Câmara autoriza aporte de R$ 7 milhões para Sercomtel


Guilherme Marconi - Grupo Folha
Guilherme Marconi - Grupo Folha

 



O quarto e último projeto de lei desenhado pelo Executivo para concluir o processo de privatização da Sercomtel Telecomunicações foi aprovado, em primeira discussão, nessa quinta-feira (19) pela Câmara Municipal de Londrina. Trata-se do PL 106/2019, que autoriza a Prefeitura de Londrina a investir R$ 7,17 milhões na aquisição das duas empresas subsidiárias, Sercomtel Iluminação e Companhia de Tecnologia e Desenvolvimento (antiga Contact Center).  Foram 14 votos favoráveis, duas abstenções - Felipe Prochet (PSD) e Mario Takahashi (PV) - e dois contrários: Tio Douglas PTB e Junior Santos Rosa (PSD). O vereador Guilherme Belinati (PP) estava ausente. 

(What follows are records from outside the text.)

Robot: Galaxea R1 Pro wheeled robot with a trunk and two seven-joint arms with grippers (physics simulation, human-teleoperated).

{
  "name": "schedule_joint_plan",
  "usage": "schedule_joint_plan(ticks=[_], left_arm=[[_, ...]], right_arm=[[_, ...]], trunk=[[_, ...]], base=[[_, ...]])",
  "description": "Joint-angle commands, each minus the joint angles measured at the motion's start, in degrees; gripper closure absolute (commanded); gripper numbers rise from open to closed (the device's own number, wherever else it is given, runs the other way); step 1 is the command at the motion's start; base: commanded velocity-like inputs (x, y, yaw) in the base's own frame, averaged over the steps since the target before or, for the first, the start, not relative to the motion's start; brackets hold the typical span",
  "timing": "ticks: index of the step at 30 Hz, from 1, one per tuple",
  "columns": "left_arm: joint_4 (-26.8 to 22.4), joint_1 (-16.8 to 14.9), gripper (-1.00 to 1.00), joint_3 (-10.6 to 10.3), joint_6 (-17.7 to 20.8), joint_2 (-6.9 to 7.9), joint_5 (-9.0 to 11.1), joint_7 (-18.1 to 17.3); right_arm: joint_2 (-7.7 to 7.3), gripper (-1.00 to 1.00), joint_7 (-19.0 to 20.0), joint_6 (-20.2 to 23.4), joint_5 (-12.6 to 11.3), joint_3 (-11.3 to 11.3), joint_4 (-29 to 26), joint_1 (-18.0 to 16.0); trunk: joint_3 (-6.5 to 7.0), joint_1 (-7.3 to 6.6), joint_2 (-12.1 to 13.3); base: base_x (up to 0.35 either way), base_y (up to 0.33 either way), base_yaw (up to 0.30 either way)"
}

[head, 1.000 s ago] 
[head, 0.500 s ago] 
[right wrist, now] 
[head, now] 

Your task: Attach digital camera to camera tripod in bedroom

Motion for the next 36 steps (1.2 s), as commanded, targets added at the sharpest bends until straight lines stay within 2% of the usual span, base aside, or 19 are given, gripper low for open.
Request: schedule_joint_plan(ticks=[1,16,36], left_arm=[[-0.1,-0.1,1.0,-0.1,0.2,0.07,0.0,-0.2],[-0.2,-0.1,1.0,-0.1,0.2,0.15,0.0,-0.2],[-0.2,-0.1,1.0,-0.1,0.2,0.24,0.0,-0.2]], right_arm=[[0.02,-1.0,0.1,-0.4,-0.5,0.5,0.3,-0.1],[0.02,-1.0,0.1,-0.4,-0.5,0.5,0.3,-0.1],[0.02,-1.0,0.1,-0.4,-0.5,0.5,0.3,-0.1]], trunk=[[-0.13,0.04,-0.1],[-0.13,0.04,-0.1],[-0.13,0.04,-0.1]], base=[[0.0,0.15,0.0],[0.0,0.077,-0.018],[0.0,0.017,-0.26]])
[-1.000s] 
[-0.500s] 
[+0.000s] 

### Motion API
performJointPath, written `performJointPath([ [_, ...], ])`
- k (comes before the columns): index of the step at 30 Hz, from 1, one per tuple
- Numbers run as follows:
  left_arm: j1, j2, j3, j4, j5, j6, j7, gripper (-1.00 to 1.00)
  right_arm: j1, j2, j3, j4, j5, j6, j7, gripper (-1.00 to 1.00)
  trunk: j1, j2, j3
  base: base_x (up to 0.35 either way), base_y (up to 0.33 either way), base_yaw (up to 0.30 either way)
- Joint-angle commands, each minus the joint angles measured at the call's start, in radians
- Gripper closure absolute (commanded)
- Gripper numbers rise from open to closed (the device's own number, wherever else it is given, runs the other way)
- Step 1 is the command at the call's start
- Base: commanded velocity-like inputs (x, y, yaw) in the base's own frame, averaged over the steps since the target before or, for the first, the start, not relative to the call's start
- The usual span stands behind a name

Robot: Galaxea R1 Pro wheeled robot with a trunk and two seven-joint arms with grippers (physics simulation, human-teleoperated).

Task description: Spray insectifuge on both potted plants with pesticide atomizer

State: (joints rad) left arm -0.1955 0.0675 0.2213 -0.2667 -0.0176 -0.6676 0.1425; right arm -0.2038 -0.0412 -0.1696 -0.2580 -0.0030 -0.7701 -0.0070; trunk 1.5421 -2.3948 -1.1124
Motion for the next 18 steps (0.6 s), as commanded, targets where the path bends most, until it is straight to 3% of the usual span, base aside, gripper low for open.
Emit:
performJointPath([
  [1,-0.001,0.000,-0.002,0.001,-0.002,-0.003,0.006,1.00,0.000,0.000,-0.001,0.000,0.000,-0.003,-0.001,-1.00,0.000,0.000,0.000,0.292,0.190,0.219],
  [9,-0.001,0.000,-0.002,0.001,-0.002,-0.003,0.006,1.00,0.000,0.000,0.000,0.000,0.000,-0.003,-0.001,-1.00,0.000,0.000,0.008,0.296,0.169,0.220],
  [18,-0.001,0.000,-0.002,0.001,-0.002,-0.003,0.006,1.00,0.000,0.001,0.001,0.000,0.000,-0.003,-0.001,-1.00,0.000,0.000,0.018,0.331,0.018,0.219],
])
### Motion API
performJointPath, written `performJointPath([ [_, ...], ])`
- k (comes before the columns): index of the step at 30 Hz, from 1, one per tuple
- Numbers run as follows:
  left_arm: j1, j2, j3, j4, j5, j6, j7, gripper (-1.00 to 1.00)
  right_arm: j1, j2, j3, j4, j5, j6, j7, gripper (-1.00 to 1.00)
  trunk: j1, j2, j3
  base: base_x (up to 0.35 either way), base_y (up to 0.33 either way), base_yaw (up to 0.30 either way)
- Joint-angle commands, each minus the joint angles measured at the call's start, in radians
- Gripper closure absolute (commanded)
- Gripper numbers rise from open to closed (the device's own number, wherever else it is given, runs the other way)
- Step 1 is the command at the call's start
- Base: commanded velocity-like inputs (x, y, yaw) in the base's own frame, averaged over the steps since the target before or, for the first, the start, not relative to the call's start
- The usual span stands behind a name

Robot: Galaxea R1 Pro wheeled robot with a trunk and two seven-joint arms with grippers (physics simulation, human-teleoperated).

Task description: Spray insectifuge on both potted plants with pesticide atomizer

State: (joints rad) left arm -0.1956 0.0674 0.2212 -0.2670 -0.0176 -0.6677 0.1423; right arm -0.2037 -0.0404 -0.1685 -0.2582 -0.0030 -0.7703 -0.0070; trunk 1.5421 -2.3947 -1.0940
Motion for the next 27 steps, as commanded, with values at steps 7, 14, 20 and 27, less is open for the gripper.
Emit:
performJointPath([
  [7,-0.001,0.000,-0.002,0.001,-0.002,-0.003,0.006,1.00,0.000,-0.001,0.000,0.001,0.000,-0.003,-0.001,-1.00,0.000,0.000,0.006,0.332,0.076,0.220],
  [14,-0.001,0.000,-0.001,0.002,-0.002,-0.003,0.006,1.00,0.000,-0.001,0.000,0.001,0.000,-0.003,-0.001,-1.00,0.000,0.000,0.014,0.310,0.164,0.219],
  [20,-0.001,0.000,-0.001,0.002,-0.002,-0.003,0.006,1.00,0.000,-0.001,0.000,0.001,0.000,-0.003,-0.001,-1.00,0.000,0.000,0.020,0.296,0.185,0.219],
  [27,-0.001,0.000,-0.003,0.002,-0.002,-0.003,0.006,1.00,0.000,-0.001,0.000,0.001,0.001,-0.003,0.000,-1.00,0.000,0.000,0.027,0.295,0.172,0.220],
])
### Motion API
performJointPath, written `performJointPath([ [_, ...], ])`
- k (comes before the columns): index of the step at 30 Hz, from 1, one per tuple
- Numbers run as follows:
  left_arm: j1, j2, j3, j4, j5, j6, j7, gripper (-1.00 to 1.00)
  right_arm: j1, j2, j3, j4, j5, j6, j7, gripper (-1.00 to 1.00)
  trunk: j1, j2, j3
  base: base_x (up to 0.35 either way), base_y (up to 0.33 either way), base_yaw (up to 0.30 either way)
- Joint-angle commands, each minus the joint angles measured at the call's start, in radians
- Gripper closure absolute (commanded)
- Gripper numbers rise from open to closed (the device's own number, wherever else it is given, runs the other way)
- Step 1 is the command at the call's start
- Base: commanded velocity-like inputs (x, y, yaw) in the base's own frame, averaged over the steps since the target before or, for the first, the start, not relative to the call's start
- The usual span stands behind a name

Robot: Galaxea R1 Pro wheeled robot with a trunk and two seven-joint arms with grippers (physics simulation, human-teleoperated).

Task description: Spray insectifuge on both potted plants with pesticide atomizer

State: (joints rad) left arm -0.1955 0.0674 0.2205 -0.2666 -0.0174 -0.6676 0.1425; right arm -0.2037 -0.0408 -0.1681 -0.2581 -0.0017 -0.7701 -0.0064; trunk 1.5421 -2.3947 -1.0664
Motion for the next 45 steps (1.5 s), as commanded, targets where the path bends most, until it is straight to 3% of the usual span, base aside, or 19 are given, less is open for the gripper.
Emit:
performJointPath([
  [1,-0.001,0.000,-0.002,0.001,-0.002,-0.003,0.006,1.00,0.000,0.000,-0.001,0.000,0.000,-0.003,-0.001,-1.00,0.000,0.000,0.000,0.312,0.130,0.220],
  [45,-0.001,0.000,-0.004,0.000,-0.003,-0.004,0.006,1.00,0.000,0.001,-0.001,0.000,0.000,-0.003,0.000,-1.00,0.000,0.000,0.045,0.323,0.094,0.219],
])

Câmara autoriza aporte de R$ 7 milhões para Sercomtel
CML/Imprensa/ Devanir Parra
 


A autorização para o aporte passa por alterações na Lei Orçamentária de 2019, com abertura de um crédito adicional na Secretaria Municipal de Fazenda. Segundo o secretário municipal de governo, Juarez Tridapalli, os R$ 7 milhões têm dois objetivos: tornar o município principal acionista das duas companhias e também garantir a sobrevida da Sercomtel S/A até 11 de dezembro, data em que a empresa irá a leilão.  "O próximo passo será lançar o data room.com todas as informações da Sercomtel para as interessadas. Algumas dependem de investidores internacionais, que dependem dessa análise criteriosa sobre a questão financeira."  Outro objetivo é evitar que a Anatel (Agência Nacional de Telecomunicações) tire a concessão da companhia. 


Para o chefe de gabinete de Marcelo Belinati (PP), Tadeu Felismino, o projeto de lei aprovado fecha o ciclo que começou no primeiro semestre com a proposta de desestatização. Os demais projetos transformaram a Sercomtel Iluminação e a Contact Center em empresas de economia mista, com controle do município. 


DÚVIDAS

Junior Santos Rosa disse que ficaram faltando dados mais claros e números para subsidiar o voto em favor do aporte. "Quero estudar melhor os valores do estudo do que estamos comprando. Queremos saber se é obsoleto ou não.".


Eduardo Tominaga (DEM) ainda questionou a eficácia da medida. "A minha dúvida é até quando esses R$ 7 milhões irão garantir a sobrevida da Sercomtel S/A." O parlamentar ainda insiste em cobrar a Copel, sócia do município na Sercomtel com 45% das ações, para também arcar com parte do ônus. "Não podemos desistir", disse, ao lembrar que a Companhia Paranaense de Energia já deixou claro que não iria investir na telefônica londrinense. 


O PL 60/2019 volta para segunda discussão na próxima semana, antes da sanção do prefeito. Já para o leilão de dezembro ainda passará por outras etapas. Tridapalli informou que existe uma fase interna de governança na Copel e Sercomtel que precisa ser cumprida. A previsão é de lançar o edital, feito com apoio da empresa contratada B3 consultoria, na primeira quinzena de outubro.